• _The problem_
Return, from the material below, each line in which "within" occurs.

*** Data provided

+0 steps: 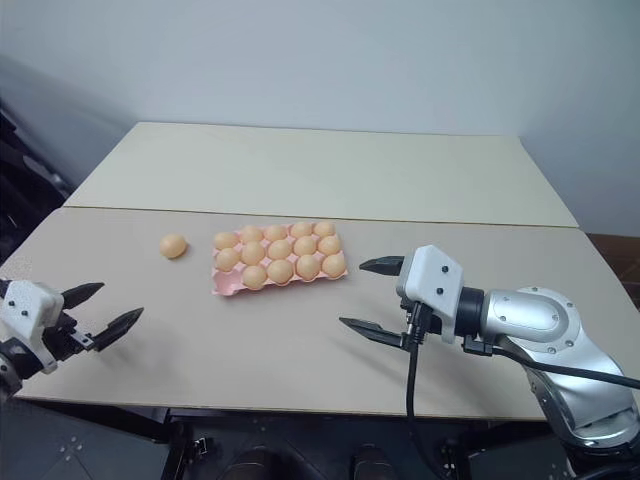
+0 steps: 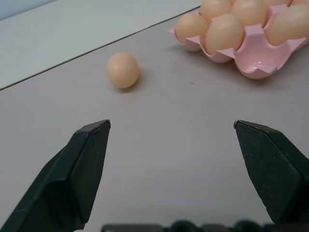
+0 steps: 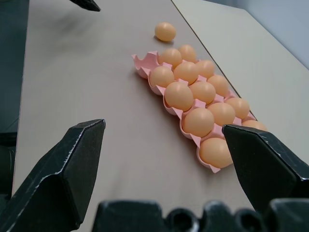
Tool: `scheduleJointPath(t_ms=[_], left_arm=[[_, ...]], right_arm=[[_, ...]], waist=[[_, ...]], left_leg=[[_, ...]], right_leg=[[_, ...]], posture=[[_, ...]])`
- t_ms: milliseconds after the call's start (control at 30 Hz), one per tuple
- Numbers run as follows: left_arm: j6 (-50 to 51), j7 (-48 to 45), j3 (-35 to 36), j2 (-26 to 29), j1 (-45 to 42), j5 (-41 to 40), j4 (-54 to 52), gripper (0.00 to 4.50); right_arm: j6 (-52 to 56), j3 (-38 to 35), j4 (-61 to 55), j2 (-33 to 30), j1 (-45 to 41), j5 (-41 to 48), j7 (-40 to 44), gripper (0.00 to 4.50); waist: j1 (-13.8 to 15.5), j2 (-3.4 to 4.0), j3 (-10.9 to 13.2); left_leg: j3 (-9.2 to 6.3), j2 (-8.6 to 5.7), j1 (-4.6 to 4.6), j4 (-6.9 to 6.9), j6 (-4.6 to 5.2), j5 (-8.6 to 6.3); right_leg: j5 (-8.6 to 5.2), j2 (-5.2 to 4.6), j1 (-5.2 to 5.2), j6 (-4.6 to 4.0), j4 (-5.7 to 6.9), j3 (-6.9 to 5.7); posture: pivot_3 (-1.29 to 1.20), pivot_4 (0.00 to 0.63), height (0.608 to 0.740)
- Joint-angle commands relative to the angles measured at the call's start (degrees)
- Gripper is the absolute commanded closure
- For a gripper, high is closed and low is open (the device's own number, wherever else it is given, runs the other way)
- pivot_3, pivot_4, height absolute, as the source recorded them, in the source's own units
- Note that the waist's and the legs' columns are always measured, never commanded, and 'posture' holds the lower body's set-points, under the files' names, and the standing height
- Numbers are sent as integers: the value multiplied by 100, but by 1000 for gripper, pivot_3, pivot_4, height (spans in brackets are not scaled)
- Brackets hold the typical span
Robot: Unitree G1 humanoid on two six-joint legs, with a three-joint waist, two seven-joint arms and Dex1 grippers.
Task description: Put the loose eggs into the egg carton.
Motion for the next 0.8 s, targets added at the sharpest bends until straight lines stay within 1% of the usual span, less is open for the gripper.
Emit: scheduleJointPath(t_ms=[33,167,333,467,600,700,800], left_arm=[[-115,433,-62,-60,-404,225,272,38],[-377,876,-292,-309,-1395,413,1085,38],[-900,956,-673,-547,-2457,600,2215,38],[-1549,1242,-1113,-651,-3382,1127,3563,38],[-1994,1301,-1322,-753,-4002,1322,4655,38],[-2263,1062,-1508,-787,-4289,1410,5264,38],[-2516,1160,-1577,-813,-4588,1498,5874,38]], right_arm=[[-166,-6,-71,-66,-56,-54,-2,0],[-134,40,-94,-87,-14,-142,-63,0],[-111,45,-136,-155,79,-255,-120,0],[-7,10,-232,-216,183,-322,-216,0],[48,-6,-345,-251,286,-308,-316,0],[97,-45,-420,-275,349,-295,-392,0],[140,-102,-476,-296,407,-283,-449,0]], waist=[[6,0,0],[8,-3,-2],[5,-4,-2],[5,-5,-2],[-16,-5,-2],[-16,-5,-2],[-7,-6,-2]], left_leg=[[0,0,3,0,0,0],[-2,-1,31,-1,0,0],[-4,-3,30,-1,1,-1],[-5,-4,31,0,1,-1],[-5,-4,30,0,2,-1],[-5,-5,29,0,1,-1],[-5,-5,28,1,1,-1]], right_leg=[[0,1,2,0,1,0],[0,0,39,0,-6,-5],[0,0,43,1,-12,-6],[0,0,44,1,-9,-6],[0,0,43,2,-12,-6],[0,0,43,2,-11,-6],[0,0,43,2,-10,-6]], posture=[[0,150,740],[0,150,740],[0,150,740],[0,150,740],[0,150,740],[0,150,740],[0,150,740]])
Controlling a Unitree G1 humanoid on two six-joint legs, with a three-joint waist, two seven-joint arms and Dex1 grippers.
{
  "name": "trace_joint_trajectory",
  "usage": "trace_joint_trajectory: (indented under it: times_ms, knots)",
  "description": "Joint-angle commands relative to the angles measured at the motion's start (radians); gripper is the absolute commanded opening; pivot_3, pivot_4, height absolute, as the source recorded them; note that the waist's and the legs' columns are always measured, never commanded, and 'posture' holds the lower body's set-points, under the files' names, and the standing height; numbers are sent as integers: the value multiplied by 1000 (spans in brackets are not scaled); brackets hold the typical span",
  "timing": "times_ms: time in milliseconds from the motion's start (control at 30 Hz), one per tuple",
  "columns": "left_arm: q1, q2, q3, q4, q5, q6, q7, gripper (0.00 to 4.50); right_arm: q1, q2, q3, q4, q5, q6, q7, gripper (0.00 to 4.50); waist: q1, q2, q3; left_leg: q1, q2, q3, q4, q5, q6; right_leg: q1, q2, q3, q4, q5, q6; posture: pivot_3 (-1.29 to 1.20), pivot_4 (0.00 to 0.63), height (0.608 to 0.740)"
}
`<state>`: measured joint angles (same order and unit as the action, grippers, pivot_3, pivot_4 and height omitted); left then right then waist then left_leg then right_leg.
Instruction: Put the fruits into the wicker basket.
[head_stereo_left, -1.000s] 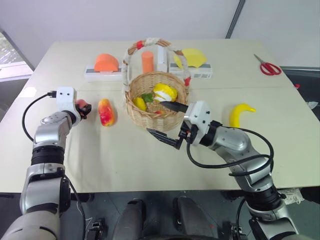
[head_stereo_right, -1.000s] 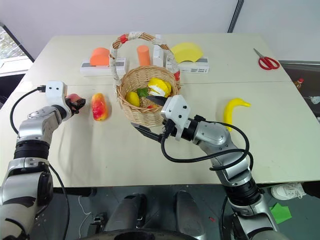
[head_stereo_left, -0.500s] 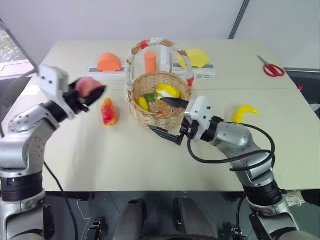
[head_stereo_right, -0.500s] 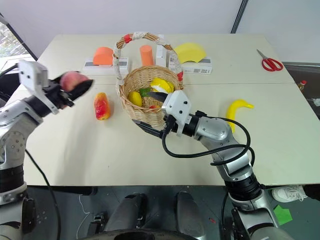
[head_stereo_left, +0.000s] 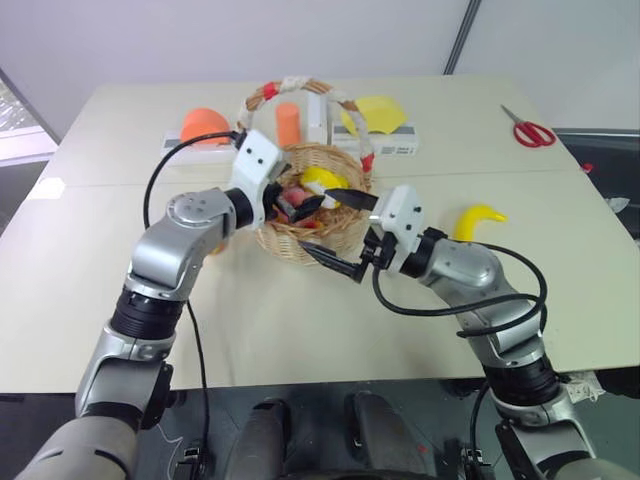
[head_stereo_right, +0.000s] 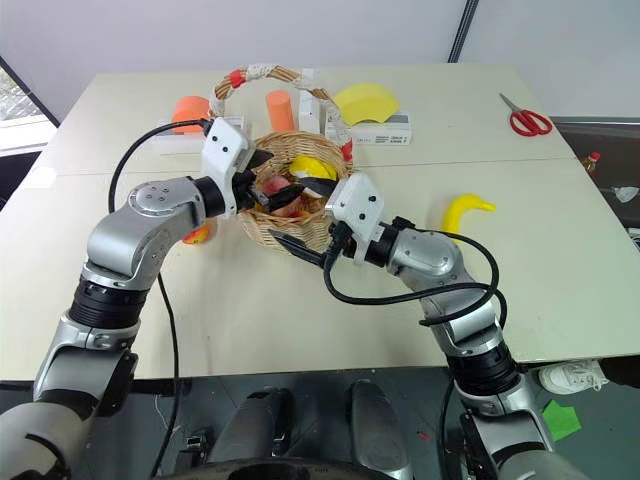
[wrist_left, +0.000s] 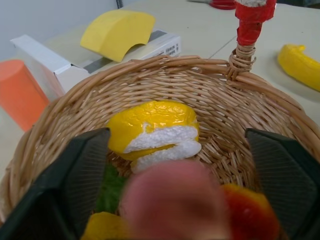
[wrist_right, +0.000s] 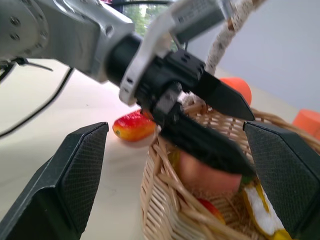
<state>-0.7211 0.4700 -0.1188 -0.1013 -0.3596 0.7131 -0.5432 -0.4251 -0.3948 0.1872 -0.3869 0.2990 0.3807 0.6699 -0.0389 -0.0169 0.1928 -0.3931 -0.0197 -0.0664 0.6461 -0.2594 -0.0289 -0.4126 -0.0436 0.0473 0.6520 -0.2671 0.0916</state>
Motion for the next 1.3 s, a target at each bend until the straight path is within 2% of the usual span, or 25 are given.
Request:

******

• _Reply to the task_
Motion for the next 0.8 s, targets added at the sharpest bends until straight lines stay within 1% of the usual span, less is open for the gripper.
Motion for the next 1.3 s, a target at each bend until the straight path is within 2% of the usual span, or 25 are given.

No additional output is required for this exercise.